Antibody Production against the heterologous expressed PGIP1 to confirm the transgenic canola plants

Phytopathogenic fungi cause serious yield losses of oilseed crops including canola. Many phytopathogenic fungi produce polygalacturonase enzymes (PGs) which are thought to play an important role to degrade the pectin component of plant cell walls. On the other hand polygalacturonase-inhibiting proteins (PGIPs) which are cell wall bounded proteins are secreted by plants and they defend the cell walls against PGs. Due to the lack of commercial PGIP1 antibody, in this study PGIP1 was expressed in prokaryotic system to be used for production of antibody.

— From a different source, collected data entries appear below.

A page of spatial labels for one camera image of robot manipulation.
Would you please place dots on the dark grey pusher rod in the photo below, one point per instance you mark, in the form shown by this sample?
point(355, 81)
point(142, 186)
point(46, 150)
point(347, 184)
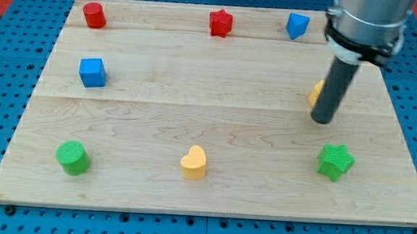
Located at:
point(336, 84)

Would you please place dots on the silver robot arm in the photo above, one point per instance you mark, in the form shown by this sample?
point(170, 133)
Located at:
point(358, 31)

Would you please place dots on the green star block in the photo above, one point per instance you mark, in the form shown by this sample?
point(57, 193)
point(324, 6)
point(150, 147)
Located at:
point(334, 161)

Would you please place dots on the red star block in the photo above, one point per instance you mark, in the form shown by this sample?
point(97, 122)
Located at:
point(220, 23)

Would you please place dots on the yellow heart block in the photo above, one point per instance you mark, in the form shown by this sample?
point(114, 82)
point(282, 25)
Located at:
point(193, 165)

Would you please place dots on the yellow block behind rod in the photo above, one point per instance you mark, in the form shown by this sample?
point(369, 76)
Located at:
point(314, 94)

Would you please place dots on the blue triangular block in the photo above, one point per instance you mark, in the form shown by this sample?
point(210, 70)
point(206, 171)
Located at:
point(297, 25)

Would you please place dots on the wooden board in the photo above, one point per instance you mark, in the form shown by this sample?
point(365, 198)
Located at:
point(170, 85)

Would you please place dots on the blue cube block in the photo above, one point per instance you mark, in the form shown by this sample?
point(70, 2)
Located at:
point(92, 72)

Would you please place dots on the red cylinder block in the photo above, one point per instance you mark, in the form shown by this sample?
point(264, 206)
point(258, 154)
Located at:
point(94, 15)

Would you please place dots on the green cylinder block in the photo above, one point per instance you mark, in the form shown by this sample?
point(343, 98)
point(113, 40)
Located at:
point(73, 158)

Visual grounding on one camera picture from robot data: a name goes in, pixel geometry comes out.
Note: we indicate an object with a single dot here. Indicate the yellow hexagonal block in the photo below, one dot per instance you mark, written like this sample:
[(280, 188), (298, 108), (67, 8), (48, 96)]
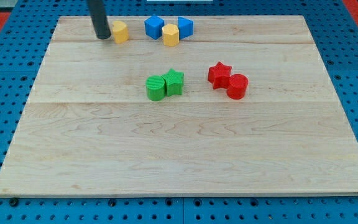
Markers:
[(170, 35)]

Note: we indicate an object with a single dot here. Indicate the green cylinder block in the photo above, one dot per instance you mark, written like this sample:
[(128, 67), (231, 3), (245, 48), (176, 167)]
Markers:
[(155, 88)]

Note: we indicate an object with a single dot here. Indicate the blue triangular block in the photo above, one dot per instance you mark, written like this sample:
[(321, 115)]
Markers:
[(186, 27)]

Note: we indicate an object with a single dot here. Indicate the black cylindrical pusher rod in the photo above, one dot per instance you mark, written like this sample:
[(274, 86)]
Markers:
[(99, 18)]

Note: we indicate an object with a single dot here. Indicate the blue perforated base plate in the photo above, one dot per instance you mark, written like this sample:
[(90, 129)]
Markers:
[(23, 43)]

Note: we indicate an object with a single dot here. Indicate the green star block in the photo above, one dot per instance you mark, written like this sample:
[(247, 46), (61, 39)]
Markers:
[(174, 82)]

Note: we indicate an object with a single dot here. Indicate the red star block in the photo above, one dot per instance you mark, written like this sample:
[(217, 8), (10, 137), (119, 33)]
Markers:
[(219, 75)]

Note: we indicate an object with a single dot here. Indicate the light wooden board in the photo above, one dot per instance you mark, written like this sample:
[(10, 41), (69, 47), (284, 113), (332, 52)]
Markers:
[(88, 129)]

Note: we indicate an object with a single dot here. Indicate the yellow heart-shaped block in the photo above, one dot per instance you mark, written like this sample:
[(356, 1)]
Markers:
[(120, 32)]

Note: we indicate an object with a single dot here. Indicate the blue cube block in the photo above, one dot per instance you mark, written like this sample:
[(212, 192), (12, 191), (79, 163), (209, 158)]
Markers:
[(153, 27)]

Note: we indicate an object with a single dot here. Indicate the red cylinder block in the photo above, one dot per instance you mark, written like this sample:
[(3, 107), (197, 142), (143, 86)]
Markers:
[(237, 86)]

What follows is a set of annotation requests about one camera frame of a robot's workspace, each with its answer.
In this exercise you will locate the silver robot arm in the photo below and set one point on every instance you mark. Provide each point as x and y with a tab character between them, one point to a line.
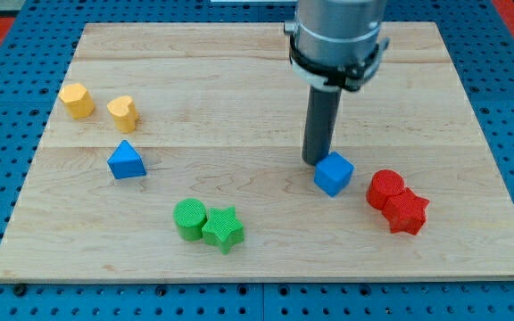
333	44

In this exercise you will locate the blue cube block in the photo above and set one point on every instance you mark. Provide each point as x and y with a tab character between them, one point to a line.
333	173

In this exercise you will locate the yellow heart block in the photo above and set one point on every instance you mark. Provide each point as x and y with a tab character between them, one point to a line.
124	113

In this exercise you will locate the green star block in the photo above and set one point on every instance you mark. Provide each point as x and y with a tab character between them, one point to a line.
223	229

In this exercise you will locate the wooden board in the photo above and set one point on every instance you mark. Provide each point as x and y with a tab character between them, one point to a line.
221	116

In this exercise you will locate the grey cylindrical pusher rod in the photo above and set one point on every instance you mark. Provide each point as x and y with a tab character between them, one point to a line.
319	127

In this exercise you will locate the green cylinder block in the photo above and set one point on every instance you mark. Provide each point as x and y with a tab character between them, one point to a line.
189	216

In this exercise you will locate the red cylinder block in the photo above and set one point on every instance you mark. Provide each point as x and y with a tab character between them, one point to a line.
384	184

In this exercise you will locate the blue triangle block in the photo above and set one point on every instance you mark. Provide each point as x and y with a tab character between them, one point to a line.
125	162

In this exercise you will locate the red star block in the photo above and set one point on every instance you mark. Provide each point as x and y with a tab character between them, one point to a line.
406	212

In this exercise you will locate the yellow hexagon block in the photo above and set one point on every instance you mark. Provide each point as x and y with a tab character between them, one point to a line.
77	100

The pgip gene was amplified using two primers RB and RB2H contaning NdeI and XhoI sites respectively and cloned in pET26b(+).The new construct was confirmed and transferred to E. coli BL21 (DE3) pLysS. The optimized conditions for expression of PGIP1 was IPTG = 0.5mM, OD = 0.3 and 37ºC for culture temperature. The expression of PGIP1 was confirmed using Anti-His antibody due to the presence of His-tag in expressed protein. The antibody against the expressed protein (PGIP1) was produced and the obtaining serum tested by Elisa. This antibody used for Western blotting to confirm the presence of the expressed PGIP1 in protein profile of transgenic canola plants. Western blot analysis of transgenic lines compared to non-transgenic line of canola plants confirmed the expression of PGIP1 in transgenic lines.